# General

## Imports

In [1]:
from collections import deque
from lxml import etree
from pathlib import Path
from pathlib import PurePosixPath
from datetime import datetime
import os
import pandas as pd
import pickle
import pprint
import random

## Parameters

In [2]:
pd.set_option('display.max_colwidth', 100)

In [4]:
namespaces = {'atom': 'http://www.w3.org/2005/Atom', 'cei': 'http://www.monasterium.net/NS/cei'}
directoryPath = "../data/db/mom-data/metadata.charter.public"
fileExtension = ".cei.xml"

# Create .xml mapping

In [None]:
# to do, see mapping.ipynb

# Load .xml mapping

In [5]:
with open('../data/mapping/CEI2CSV.pkl', 'rb') as f:
    mapping = pickle.load(f)

pprint.pprint(mapping)

{'@from': '/atom:entry/atom:content/cei:text/cei:body/cei:chDesc/cei:issued/cei:dateRange/@from',
 '@id': '/atom:entry/atom:content/cei:text/@id',
 '@key': '/atom:entry/atom:content/cei:text/cei:body/cei:chDesc/cei:abstract/cei:persName/@key',
 '@n': '/atom:entry/atom:content/cei:text/cei:body/cei:chDesc/cei:witnessOrig/cei:archIdentifier/cei:idno/@n',
 '@old': '/atom:entry/atom:content/cei:text/cei:body/cei:idno/@old',
 '@target': '/atom:entry/atom:content/cei:text/cei:body/cei:chDesc/cei:diplomaticAnalysis/cei:p/cei:ref/@target',
 '@to': '/atom:entry/atom:content/cei:text/cei:body/cei:chDesc/cei:issued/cei:dateRange/@to',
 '@type': '/atom:entry/atom:content/@type',
 '@url': '/atom:entry/atom:content/cei:text/cei:body/cei:chDesc/cei:witnessOrig/cei:figure/cei:graphic/@url',
 '@value': '/atom:entry/atom:content/cei:text/cei:body/cei:chDesc/cei:issued/cei:date/@value',
 'app:control': '/atom:entry/app:control',
 'app:draft': '/atom:entry/app:control/app:draft',
 'atom:author': '/atom:en

# Scan directory and create paths

In [6]:
def get_file_paths(directory):
    for entry in os.scandir(directory):
        if entry.is_file() and entry.name.endswith(fileExtension):
            yield Path(entry.path)
        elif entry.is_dir():
            yield from get_file_paths(entry.path)
        else:
            continue

In [7]:
paths = [f"{PurePosixPath(path)}" for path in get_file_paths(directoryPath)]

In [25]:
paths_sample = random.sample(paths, 1000)

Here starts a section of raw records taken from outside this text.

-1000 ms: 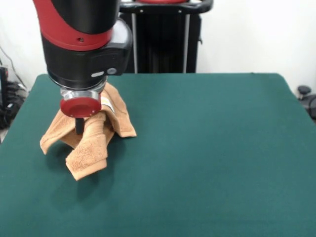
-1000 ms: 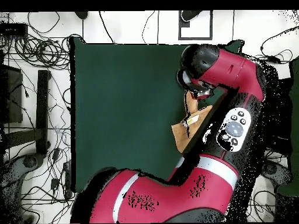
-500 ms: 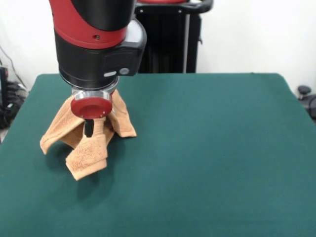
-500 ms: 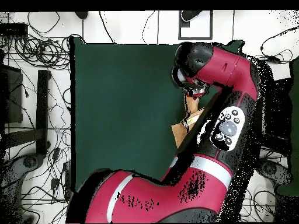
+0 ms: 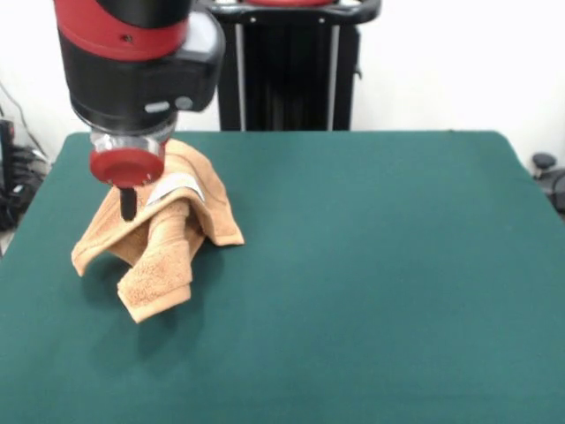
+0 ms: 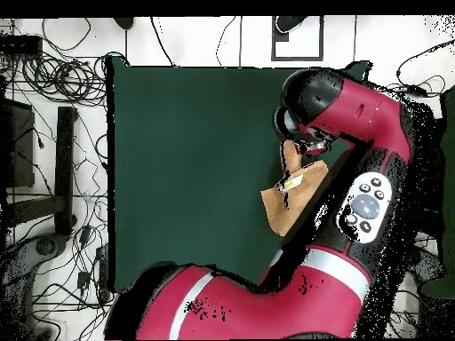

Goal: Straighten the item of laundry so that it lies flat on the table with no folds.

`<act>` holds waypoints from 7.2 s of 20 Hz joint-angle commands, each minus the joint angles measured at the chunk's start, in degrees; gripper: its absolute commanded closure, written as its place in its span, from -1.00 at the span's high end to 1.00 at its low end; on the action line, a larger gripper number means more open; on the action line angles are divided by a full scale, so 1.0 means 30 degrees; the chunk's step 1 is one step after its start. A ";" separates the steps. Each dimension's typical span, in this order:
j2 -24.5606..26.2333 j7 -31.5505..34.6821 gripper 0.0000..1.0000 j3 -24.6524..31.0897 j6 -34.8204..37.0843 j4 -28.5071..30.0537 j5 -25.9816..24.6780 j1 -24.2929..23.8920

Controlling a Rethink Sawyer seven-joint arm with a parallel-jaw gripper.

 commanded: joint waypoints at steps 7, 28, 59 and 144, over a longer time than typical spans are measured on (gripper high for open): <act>-0.0596 0.2799 1.00 0.2360 -0.1107 0.4497 0.0614 0.0739; 0.0783 0.3582 1.00 0.2726 -0.2548 0.4641 0.2435 0.1008; 0.0382 0.2135 1.00 0.5140 -0.4456 0.7963 0.3781 0.0303; -0.3878 0.5474 1.00 0.2210 -0.5006 1.3311 0.4484 0.0929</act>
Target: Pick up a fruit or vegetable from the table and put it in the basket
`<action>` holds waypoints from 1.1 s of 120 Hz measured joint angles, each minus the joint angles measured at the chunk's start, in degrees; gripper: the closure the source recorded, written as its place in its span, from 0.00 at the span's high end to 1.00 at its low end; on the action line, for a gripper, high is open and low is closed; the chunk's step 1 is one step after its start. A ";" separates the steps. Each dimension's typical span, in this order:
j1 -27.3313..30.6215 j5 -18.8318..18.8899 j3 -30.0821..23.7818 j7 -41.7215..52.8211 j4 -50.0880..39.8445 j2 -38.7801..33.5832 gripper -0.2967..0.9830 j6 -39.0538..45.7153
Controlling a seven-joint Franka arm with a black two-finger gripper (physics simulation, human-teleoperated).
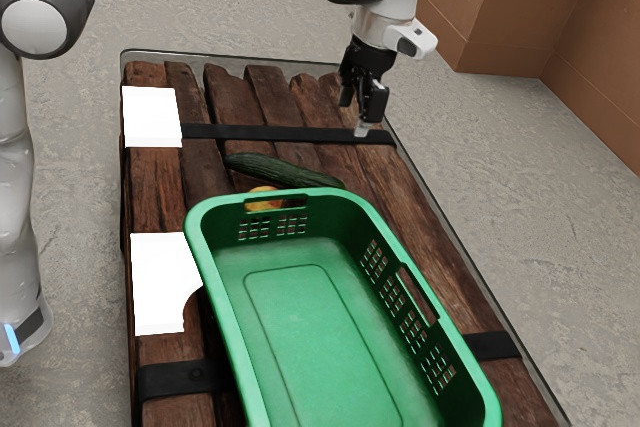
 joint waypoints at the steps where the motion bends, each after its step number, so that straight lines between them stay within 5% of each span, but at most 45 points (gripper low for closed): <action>1: 0.00 0.00 0.00 0.00 0.00 0.00 0.77 0.02; 7: 4.07 1.57 -5.50 0.16 19.17 13.52 0.77 -1.65; 16: 4.97 3.07 -8.28 0.36 28.61 20.17 0.77 -3.50; 65: 6.20 1.32 -0.45 -2.88 30.45 18.72 0.77 -8.28; 81: 6.20 0.34 0.70 -2.05 26.46 13.70 0.77 -11.32; 95: 6.28 -1.71 7.46 -0.18 20.76 11.59 0.77 -12.35; 108: 7.58 -1.59 9.57 1.47 0.52 -2.30 0.77 -8.95; 132: 6.41 2.90 10.19 3.84 -19.70 -18.94 0.77 -0.81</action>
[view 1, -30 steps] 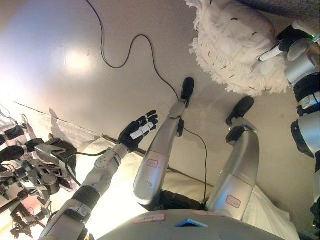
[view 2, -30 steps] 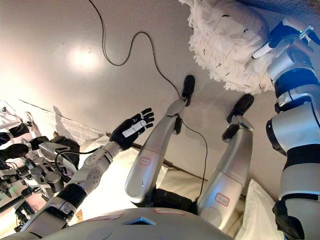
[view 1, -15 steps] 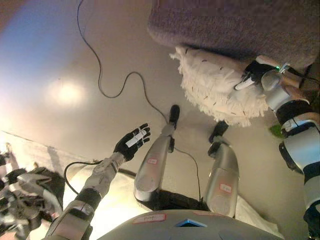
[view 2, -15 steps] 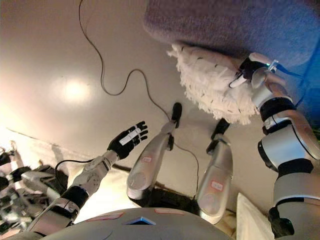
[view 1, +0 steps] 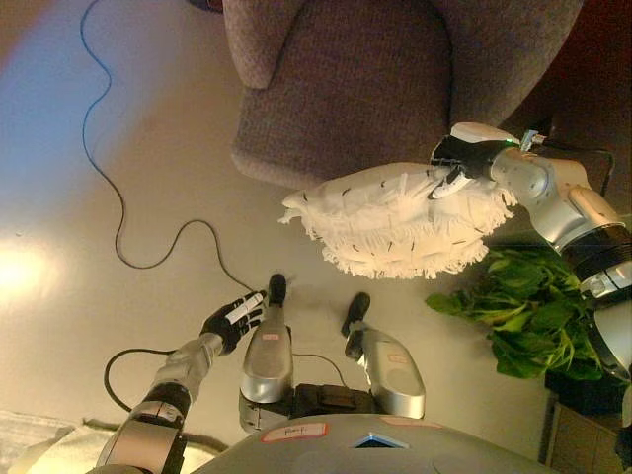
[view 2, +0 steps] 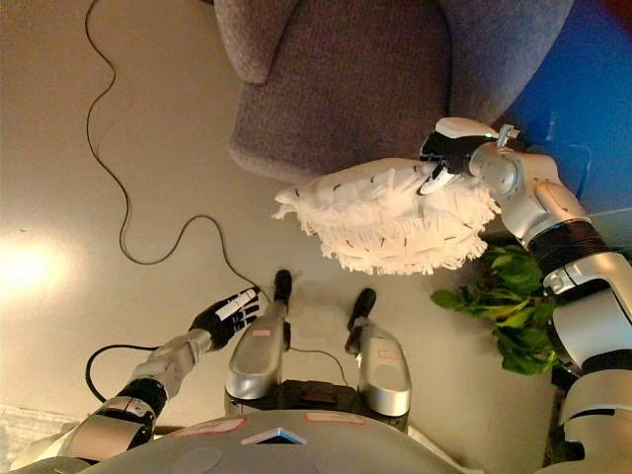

# Create deques, query paths, and fill deques

In [28]:
deques = deque(["atom_id", "cei_placeName", "cei_lang_MOM", "cei_tenor", "cei_date", "cei_date_ATTRIBUTE_value", "cei_dateRange", "cei_dateRange_ATTRIBUTE_from", "cei_dateRange_ATTRIBUTE_to", "cei_abstract", "cei_abstract_foreign", "cei_graphic_ATTRIBUTE_url_orig", "cei_graphic_ATTRIBUTE_url_copy"])
atom_id, cei_placeName, cei_lang_MOM, cei_tenor, cei_date, cei_date_ATTRIBUTE_value, cei_dateRange, cei_dateRange_ATTRIBUTE_from, cei_dateRange_ATTRIBUTE_to, cei_abstract, cei_abstract_foreign, cei_graphic_ATTRIBUTE_url_orig, cei_graphic_ATTRIBUTE_url_copy = ([] for i in range(len(deques)))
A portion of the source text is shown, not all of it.